## Your goal
Images are to be excluded from the copy, and the records below reproduced word for word.
╭──
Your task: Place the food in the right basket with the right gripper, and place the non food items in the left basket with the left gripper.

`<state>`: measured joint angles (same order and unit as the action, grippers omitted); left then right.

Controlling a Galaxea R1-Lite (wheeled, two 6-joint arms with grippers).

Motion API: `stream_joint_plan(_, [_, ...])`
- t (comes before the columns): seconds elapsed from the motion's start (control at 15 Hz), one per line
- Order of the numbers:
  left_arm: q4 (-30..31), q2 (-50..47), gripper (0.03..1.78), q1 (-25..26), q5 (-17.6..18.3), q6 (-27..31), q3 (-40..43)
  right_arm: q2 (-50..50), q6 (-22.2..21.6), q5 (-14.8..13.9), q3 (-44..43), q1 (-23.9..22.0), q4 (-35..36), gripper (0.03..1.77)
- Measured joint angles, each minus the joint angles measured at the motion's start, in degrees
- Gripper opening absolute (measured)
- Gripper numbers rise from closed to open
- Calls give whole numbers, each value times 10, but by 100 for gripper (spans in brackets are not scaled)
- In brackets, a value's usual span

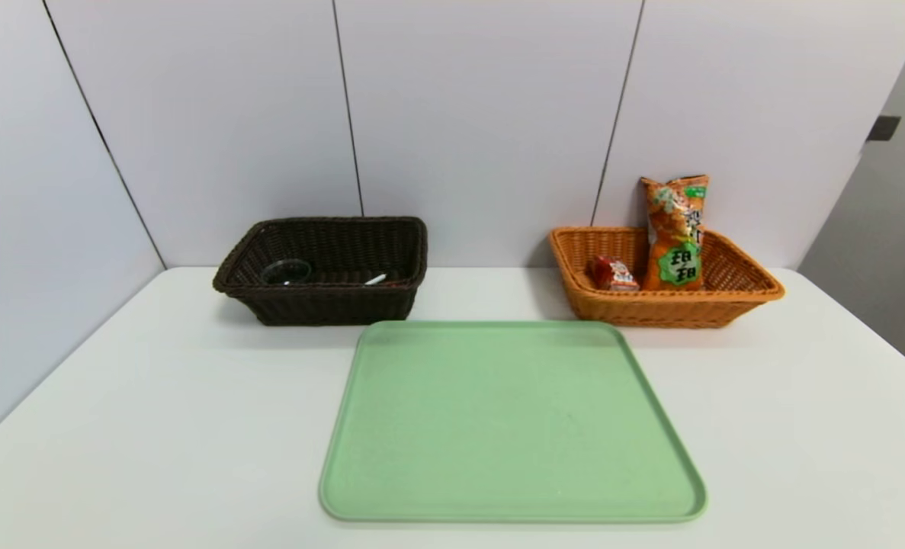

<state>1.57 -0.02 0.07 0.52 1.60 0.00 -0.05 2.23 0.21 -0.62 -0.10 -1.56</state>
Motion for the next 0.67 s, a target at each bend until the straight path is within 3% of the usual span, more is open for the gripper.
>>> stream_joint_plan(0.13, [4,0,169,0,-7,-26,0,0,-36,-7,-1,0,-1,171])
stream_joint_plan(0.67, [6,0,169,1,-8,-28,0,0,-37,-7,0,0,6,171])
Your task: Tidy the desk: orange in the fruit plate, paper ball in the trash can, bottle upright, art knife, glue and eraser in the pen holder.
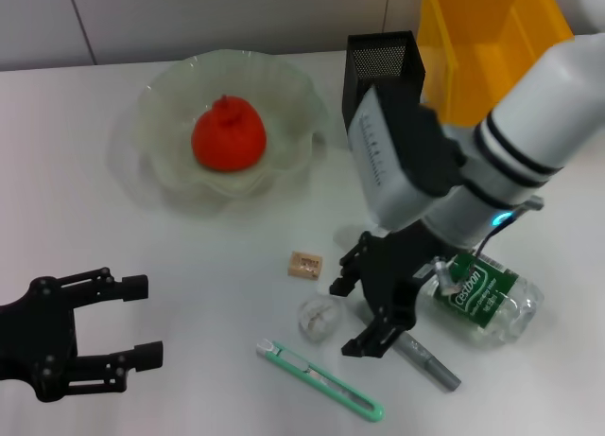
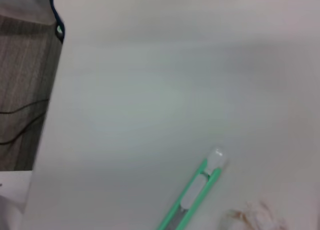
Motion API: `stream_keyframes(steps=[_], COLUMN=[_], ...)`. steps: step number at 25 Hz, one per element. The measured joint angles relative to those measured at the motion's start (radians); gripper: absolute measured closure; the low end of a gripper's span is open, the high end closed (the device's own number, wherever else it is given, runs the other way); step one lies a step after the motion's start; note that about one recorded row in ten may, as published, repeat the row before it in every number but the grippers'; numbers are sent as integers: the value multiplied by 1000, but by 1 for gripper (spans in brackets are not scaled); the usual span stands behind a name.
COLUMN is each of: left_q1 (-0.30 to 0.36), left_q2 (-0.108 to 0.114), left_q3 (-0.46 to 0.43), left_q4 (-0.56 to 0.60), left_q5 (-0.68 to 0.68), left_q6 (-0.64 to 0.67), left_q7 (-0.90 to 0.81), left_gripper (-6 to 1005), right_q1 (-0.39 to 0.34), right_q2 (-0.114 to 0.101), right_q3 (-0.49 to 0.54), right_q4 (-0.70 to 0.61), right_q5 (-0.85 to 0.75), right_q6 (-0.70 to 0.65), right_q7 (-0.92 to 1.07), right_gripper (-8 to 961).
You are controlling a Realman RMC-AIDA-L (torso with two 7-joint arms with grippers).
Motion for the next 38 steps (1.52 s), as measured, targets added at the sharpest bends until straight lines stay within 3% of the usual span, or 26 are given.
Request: stream_keyframes(steps=[9, 27, 28, 33, 38], left_q1=[-3, -6, -5, -7, -11], left_q2=[-2, -10, -11, -11, -11], left_q3=[0, 0, 0, 0, 0], left_q4=[-12, -13, -13, -13, -13], left_q5=[0, 0, 0, 0, -3], left_q6=[-11, -24, -24, -24, -18], left_q7=[2, 12, 12, 12, 12], left_gripper=[182, 182, 182, 183, 183], right_q1=[-1, 14, 9, -9, -64], right_q2=[3, 3, 3, -3, -5], right_q3=[-90, -216, -211, -183, 0], right_q4=[29, 69, 56, -17, -203], right_q5=[28, 42, 40, 36, 1], right_q6=[147, 260, 260, 228, 68], right_q7=[2, 29, 35, 68, 98], right_gripper=[247, 252, 252, 472, 505])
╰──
## Answer to the exercise
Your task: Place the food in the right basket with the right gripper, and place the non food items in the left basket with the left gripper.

`<state>`: measured joint angles (same order and unit as the action, grippers omitted); left then right.

Controlling a Galaxea R1-Lite (wheeled, two 6-joint arms with grippers).

Motion API: `stream_joint_plan(_, [_, ...])`
- t (comes before the columns): seconds elapsed from the motion's start (control at 15 Hz), one per line
- Order of the numbers:
  left_arm: q4 (-30..31), q2 (-50..47), gripper (0.03..1.78), q1 (-25..26), q5 (-17.6..18.3), q6 (-27..31), q3 (-40..43)
  right_arm: q2 (-50..50), q6 (-22.2..21.6), q5 (-14.8..13.9), q3 (-44..43), q1 (-23.9..22.0), q4 (-35..36), gripper (0.03..1.77)
- Measured joint angles, each minus the joint angles measured at the motion's start, in degrees
- Gripper opening absolute (measured)
- Gripper numbers rise from closed to open
- Calls give whole numbers, each value times 10, but by 100 for gripper (spans in brackets are not scaled)
- In brackets, a value's usual span


<state>1.57 -0.02 0.07 0.52 1.60 0.00 -0.05 2.23 0.21 -0.62 -0.10 -1.56</state>
Motion for the next 0.67 s, a target at each bend until the straight path is within 3% of the usual span, more is open for the gripper.
>>> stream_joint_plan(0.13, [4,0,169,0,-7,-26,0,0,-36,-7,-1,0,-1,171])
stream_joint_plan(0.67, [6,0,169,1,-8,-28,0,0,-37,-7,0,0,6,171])
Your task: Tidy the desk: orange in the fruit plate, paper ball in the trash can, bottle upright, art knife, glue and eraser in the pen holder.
Motion API: `stream_keyframes(steps=[_], COLUMN=[_], ...)`. steps: step number at 25 Hz, one per element. The measured joint angles relative to those measured at the motion's start (radians); gripper: absolute measured closure; the low end of a gripper's span is open, the high end closed (the device's own number, wherever else it is given, runs the other way); step one lies a step after the motion's start; note that about one recorded row in ten may, as published, repeat the row before it in every number but the grippers'; numbers are sent as integers: the value multiplied by 1000, but by 1 for gripper (spans in brackets are not scaled); the usual span stands behind a name.
COLUMN is each of: left_q1 (-0.30 to 0.36), left_q2 (-0.108 to 0.114), left_q3 (-0.46 to 0.43), left_q4 (-0.56 to 0.60), left_q5 (-0.68 to 0.68), left_q6 (-0.64 to 0.67), left_q7 (-0.90 to 0.81), left_gripper (-6 to 1005), right_q1 (-0.39 to 0.34), right_q2 (-0.114 to 0.101), right_q3 (-0.49 to 0.54), right_q4 (-0.70 to 0.61), right_q5 (-0.85 to 0.75), right_q6 (-0.70 to 0.65), right_q7 (-0.92 to 1.07), right_gripper (-8 to 961).
You are controlling a Realman RMC-AIDA-L (torso with two 7-joint arms with grippers).
Motion for the next 38 steps (1.52 s), as measured, targets added at the sharpest bends until straight lines stay within 3% of the usual span, or 26 are given.
Request: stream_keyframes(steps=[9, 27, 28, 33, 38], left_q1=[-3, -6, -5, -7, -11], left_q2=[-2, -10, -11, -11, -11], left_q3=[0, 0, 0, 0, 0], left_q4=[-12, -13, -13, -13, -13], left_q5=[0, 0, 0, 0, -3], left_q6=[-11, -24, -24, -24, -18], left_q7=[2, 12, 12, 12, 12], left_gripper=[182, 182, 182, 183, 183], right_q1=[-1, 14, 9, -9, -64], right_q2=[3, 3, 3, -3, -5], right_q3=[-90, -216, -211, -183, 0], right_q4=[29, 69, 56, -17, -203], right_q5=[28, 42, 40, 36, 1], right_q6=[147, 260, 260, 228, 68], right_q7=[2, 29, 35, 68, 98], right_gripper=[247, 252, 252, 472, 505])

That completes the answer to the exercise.